Quant aux racines, tout est fait pour rendre le sol riche en matières organiques, comme c’est le cas dans une forêt. Un tapis de lierre recouvre les alentours et de l’argile volcanique a été disposé au pied du tronc pour améliorer la conductivité des éléments nutritifs. «Aujourd’hui les conditions du sol sont idéales pour que l’arbre se soigne, se réjouit Cédric Leuba. Nous, tout ce qu’on peut faire, c’est l’aider.» Combien de temps lui faudra-t-il? «Ça, les arbres ne sont pas pressés!»

Plus de 150 ans

Déclarés «pluricentenaires» lors de l’échange de terrain, les cèdres de la Vaudoise ont plutôt quelque 160 ans, selon l’estimation des géomètres qui les mesurent chaque année. C’est vieux? «Un cèdre du Liban, comme un chêne, peut durer mille ans si on lui fiche la paix!» explique Cédric Leuba. Pour lui, il est forcément arrivé quelque chose à l’arbre, qui a permis à un agent pathogène de trouver une porte d’entrée. «Un choc mécanique, un feu? On manque d’historique…» Le quatrième cèdre, également malade, abattu dans les années 2000, se trouvait entre les deux arbres qui ornent la façade nord, plus proche du bâtiment. Il a sans doute souffert lors de la construction. «Les chantiers, c’est catastrophique pour les arbres», témoigne le paysagiste.

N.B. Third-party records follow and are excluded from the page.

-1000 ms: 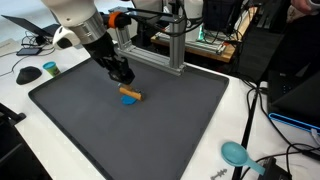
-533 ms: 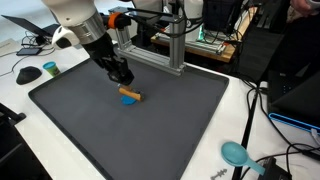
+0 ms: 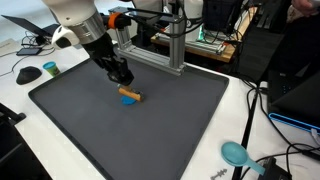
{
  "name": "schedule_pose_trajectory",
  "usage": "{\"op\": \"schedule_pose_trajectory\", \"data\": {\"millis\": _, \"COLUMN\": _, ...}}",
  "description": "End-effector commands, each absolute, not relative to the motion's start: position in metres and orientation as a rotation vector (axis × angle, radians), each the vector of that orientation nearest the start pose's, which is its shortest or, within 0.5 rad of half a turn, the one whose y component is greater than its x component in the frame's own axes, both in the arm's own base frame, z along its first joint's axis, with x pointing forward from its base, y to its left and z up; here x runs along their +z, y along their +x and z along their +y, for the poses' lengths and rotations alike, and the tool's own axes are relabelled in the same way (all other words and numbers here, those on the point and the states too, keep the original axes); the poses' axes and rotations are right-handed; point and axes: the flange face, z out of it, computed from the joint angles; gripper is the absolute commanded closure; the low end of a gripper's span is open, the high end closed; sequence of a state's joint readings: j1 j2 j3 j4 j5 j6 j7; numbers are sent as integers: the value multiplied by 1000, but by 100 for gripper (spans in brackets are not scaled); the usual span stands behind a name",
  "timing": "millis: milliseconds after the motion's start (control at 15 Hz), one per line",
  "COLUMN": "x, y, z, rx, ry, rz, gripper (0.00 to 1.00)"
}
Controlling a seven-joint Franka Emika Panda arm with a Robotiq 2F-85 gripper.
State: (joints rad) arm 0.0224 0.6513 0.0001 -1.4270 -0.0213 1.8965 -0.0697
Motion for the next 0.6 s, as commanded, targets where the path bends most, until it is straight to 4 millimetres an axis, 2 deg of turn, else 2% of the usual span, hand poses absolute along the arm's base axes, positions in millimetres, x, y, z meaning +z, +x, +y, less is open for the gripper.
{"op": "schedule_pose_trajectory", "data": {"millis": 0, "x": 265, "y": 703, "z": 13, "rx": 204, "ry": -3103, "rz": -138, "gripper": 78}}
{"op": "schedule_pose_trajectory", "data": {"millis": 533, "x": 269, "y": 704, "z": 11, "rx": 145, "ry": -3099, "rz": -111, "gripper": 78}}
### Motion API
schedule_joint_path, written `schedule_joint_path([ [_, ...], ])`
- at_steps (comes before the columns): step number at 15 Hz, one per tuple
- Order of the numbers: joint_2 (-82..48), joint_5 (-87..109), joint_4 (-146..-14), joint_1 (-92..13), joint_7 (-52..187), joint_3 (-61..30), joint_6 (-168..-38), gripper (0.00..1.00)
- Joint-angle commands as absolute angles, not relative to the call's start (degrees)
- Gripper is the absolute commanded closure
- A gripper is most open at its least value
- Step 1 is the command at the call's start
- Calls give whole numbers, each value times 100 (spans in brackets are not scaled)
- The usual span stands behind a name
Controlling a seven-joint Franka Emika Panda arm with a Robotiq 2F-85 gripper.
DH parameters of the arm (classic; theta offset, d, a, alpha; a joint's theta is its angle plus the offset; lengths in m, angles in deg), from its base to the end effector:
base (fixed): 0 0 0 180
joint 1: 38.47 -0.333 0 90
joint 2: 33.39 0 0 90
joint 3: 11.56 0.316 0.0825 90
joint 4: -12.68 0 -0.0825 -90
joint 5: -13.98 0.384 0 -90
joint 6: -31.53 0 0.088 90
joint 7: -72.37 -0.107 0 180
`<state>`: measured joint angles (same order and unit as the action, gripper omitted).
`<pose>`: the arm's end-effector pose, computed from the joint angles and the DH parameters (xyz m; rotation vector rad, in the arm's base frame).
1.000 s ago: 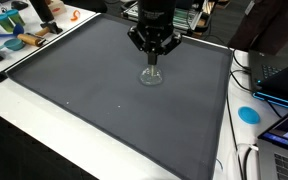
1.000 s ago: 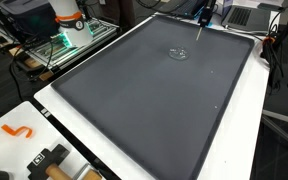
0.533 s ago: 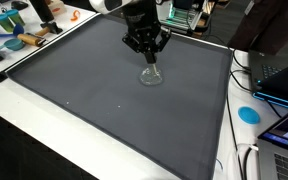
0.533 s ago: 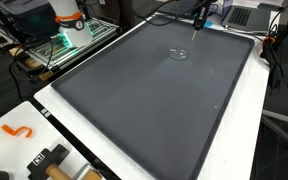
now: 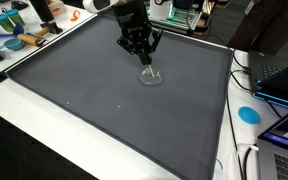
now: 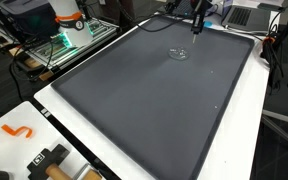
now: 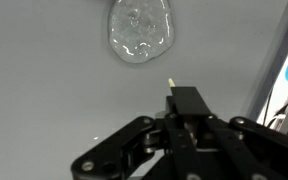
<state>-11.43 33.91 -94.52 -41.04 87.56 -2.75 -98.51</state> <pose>0.6223 0.1280 0.3154 -2.7988 -0.3216 -0.0362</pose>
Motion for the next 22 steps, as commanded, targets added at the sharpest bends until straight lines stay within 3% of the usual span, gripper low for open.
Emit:
schedule_joint_path([
  [1,-1474,3761,-9993,-3893,9089,-157,-10298,97],
  [22,-1702,5136,-10577,-3505,10297,-172,-10556,97],
])
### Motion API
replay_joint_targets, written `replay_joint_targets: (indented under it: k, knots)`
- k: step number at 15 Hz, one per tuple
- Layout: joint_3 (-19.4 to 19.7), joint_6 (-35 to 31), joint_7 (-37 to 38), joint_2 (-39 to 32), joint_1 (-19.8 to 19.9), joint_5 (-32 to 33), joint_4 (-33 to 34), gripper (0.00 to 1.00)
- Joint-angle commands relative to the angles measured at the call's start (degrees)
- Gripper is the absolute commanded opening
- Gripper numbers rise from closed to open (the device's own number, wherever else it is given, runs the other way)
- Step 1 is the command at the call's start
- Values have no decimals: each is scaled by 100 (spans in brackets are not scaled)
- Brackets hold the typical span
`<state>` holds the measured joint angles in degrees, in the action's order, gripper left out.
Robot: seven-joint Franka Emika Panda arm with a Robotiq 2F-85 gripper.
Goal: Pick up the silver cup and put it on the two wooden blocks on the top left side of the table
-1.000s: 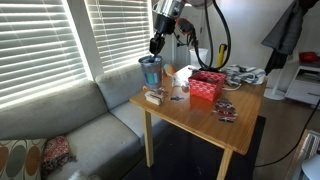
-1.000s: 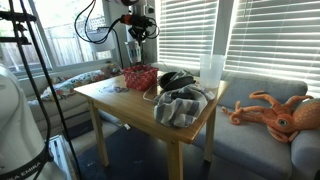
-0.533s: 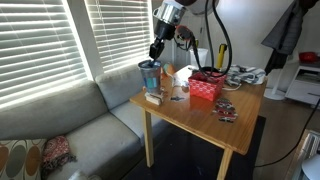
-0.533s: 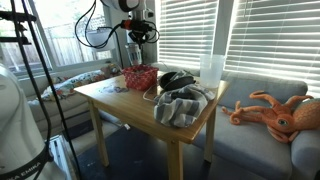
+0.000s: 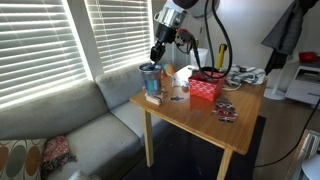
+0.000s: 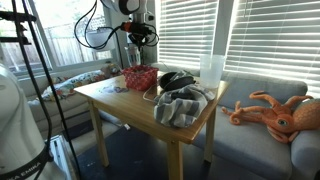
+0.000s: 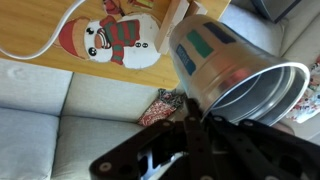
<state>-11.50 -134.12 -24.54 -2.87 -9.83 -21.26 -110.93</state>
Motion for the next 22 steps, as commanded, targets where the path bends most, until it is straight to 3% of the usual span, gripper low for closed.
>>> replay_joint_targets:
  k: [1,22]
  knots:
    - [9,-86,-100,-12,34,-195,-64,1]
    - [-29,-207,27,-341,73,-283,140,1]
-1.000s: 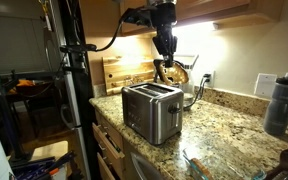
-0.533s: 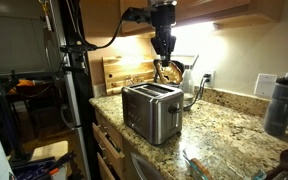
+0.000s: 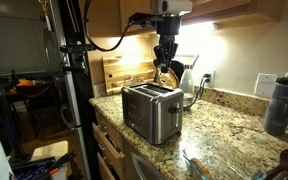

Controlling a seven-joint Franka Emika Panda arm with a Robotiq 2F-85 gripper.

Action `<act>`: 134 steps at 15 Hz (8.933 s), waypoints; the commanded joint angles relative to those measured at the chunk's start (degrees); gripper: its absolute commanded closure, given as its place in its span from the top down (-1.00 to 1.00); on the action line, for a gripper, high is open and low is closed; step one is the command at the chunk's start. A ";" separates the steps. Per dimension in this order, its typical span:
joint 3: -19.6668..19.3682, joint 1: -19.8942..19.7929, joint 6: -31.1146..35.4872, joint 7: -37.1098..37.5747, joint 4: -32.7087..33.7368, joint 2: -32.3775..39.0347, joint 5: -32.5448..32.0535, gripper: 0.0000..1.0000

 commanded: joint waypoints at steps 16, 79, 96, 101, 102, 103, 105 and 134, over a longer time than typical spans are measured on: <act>1.94 5.63 -2.69 2.83 6.97 6.45 0.36 -0.79; -8.16 -4.69 3.20 17.24 -11.25 4.16 -10.02 1.00; -13.51 -4.87 16.19 16.55 -8.95 17.43 -11.61 1.00; -15.06 -4.60 18.62 16.79 -8.03 19.70 -12.37 1.00; -15.23 -4.55 18.85 16.80 -7.91 19.94 -12.50 1.00; -15.35 -4.50 19.10 16.77 -7.70 20.29 -12.51 1.00; -15.55 -4.36 19.53 16.78 -7.39 20.95 -12.47 1.00; -15.39 -2.23 17.57 20.65 -6.83 13.59 -19.19 -0.93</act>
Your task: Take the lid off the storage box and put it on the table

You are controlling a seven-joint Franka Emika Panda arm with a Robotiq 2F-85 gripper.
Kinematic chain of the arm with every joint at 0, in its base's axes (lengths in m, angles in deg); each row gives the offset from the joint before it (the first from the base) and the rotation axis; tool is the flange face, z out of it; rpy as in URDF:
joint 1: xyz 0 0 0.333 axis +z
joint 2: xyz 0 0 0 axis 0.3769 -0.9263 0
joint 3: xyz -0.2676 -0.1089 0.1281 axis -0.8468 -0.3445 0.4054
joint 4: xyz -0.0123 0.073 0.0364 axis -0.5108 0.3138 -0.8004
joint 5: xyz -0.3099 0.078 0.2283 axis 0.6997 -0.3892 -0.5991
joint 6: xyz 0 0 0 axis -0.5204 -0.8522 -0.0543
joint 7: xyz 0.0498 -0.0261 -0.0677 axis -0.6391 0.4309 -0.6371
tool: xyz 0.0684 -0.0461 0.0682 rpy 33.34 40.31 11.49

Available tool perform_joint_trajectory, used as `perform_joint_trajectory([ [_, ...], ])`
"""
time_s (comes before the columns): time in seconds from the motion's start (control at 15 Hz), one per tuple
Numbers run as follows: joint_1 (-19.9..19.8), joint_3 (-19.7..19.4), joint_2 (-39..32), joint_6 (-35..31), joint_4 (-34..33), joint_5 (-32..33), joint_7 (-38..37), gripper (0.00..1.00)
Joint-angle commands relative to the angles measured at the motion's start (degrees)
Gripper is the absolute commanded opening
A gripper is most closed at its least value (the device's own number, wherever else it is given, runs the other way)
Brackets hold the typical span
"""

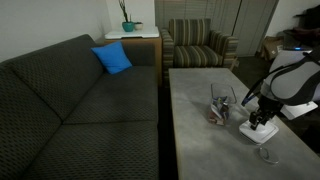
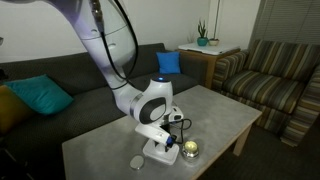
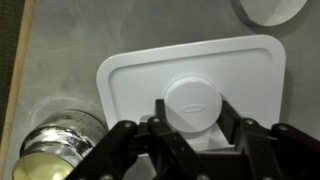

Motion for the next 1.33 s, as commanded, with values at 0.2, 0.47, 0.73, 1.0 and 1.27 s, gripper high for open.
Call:
perform_joint_trajectory([
  [0.2, 0.22, -0.17, -2.3, 0.69, -3.52, -1.44, -0.63, 0.29],
  [0.47, 0.42, -0.57, -2.26, 0.64, -4.51, -1.15, -0.5, 0.29],
  [0.73, 0.67, -0.95, -1.89, 0.62, -5.15, -0.86, -0.36, 0.29],
  [1.0, 0.59, -0.56, -2.29, 0.61, -6.29, -0.9, -0.11, 0.29],
  [1.27, 0.48, 0.24, -3.66, 0.58, -7.58, -1.17, 0.12, 0.29],
])
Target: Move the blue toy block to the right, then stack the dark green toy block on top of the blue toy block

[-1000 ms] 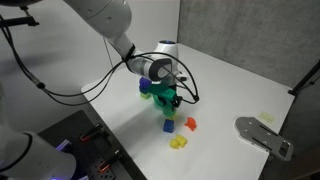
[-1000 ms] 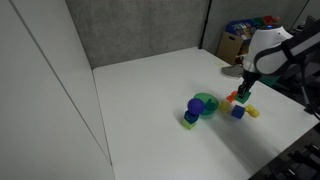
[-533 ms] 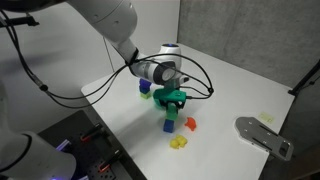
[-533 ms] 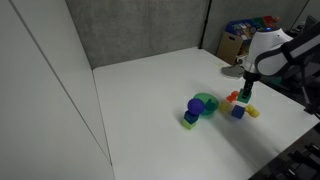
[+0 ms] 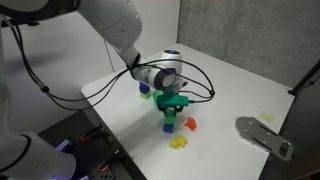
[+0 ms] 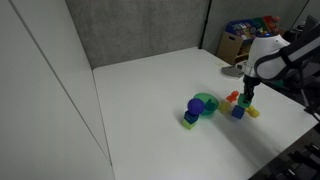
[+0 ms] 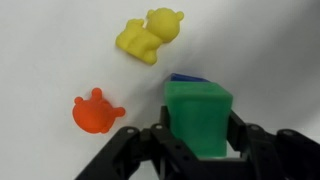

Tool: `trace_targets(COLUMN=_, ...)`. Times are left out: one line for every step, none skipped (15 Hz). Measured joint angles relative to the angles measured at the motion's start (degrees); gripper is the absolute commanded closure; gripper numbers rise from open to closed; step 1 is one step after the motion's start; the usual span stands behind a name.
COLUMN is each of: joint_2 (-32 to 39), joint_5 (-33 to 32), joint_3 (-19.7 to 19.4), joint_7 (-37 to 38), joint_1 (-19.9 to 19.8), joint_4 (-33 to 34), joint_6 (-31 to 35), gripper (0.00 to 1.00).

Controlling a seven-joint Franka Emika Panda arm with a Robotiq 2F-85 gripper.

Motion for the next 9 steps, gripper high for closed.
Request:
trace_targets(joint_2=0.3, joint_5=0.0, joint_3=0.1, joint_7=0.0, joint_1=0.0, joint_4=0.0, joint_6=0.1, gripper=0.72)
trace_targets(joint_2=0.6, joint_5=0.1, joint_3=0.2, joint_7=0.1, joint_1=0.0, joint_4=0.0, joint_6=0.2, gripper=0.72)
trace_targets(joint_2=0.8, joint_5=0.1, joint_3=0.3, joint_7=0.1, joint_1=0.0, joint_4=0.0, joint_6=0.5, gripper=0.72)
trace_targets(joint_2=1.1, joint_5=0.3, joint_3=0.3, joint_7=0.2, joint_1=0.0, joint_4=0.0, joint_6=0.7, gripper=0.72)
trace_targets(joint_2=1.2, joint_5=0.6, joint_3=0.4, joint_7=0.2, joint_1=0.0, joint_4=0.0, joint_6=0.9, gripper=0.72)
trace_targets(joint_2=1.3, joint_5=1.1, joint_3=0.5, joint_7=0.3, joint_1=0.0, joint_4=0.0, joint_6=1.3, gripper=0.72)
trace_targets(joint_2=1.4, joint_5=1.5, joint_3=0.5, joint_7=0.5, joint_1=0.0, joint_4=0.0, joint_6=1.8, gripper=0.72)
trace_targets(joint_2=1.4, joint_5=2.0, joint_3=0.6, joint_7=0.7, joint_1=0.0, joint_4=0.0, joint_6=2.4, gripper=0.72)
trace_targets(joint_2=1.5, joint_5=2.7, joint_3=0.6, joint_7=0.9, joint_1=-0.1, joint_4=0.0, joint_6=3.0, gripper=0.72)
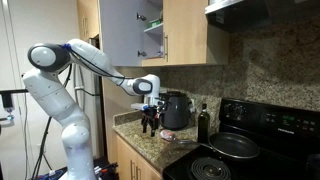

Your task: Close the left door on the first cabinet from the left

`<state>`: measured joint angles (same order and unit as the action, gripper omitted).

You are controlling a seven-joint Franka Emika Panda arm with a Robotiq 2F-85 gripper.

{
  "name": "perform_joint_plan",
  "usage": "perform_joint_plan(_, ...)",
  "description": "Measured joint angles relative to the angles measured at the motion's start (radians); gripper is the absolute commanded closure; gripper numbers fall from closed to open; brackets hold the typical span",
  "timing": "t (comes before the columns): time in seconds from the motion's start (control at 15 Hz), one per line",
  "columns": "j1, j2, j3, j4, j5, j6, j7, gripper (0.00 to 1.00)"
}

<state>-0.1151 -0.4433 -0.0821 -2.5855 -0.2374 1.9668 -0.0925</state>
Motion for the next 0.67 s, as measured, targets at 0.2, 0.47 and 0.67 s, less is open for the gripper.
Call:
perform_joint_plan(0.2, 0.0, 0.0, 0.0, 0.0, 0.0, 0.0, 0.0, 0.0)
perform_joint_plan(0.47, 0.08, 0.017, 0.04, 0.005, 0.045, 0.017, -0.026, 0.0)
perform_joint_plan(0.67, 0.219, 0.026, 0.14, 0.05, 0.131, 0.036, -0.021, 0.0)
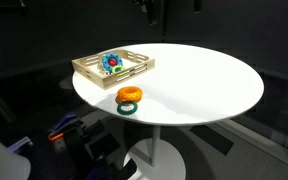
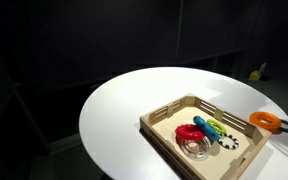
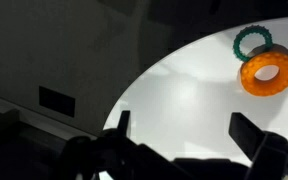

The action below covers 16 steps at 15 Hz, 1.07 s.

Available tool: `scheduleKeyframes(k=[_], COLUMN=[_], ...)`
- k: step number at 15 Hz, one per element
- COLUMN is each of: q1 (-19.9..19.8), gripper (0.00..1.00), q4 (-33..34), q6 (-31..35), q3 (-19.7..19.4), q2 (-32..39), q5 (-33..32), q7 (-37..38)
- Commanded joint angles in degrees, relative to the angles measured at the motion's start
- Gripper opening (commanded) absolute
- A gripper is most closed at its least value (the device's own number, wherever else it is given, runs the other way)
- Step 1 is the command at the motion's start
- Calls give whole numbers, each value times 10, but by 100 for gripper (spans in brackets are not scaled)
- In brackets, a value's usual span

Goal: Move the orange ring from the table to the tray

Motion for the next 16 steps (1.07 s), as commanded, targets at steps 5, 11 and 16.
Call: scheduleKeyframes(k=[5,11,16], q1=[3,23,28], gripper=[100,100,100], q4=[1,-5,-32], q6=[-2,-1,15], q3=[-2,8,9], q2=[0,9,27], q5=[-1,24,43], q7=[1,18,46])
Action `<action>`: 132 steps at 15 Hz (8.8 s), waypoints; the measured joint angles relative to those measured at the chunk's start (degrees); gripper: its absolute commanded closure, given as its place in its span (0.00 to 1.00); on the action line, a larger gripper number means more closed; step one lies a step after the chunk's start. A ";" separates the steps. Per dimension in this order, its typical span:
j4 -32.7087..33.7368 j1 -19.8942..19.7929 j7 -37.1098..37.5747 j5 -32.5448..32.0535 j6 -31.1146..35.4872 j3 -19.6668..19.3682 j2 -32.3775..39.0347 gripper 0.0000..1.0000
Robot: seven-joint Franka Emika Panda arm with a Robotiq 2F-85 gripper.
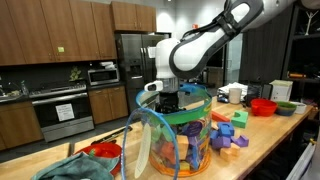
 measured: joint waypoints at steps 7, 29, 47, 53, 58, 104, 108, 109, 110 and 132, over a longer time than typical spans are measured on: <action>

«Un cèdre du Liban, comme un chêne, peut durer mille ans si on lui fiche la paix!»

En plus des spécialistes, qui font office de consultants, Florian Voutat veille au bien-être du vénérable cèdre au quotidien. Le jardinier paysagiste est employé à 100% par la Vaudoise, et gère les 10 500 m2 de surface de jardin du siège lausannois, ainsi que les serres où sont requinquées les plantes d’intérieur des bureaux. «On favorise la biodiversité et les essences indigènes, comme la Ville. On a quelques fruitiers et 27 plants de chasselas. A terme, on aimerait pouvoir en tirer quelques bouteilles», explique le jardinier. Une production maison qui restera modeste, comme celle du miel tiré des trois ruches installées en 2016 sur le toit du bâtiment sud.

Pensé par Tschumi pour les collaborateurs de la Mutuelle, qui étrennaient en 1956 la journée de travail continue, le parc arborisé n’a jamais été clôturé. La campagne d’été des Bugnion, dont les cèdres et le pavillon de chasse sont les seuls vestiges, est aujourd’hui patrimoine vert des Lausannois.

(24 heures)

Créé: 22.05.2017, 11h46

Un bâtiment à 135° construit entre les cèdres centenaires

Une contrainte de taille est inscrite au concours qui invite quatre bureaux d’architectes à penser le futur siège de la Mutuelle Vaudoise pour les accidents: quatre cèdres majestueux, éléments exotiques fréquents autour des maisons bourgeoises de l’époque, sont enracinés depuis plus de cent ans dans la campagne qui porte leur nom et ne doivent en aucun cas être abîmés. Toute la presse se focalise sur ces arbres. C’est que le parc, à l’aube des années 1950, est encore à l’extérieur de la ville, dans un milieu naturel que personne ne veut voir «bétonner». Jean Tschumi ne s’en émeut guère et décale son bâtiment principal au sud par rapport à l’ancienne maison, pour laisser les trois arbres du nord respirer. Il relie le bâtiment sud avec un angle à 135 degrés pour contourner le quatrième spécimen. Il va même plus loin et conserve le pavillon de chasse des Bugnion, qui contraste avec son bâtiment avant-gardiste. L’équerre des cèdres, inscrite aux monuments historiques, est pensée comme «une révérence adressée à l’importance du paysage», dira Jean Tschumi.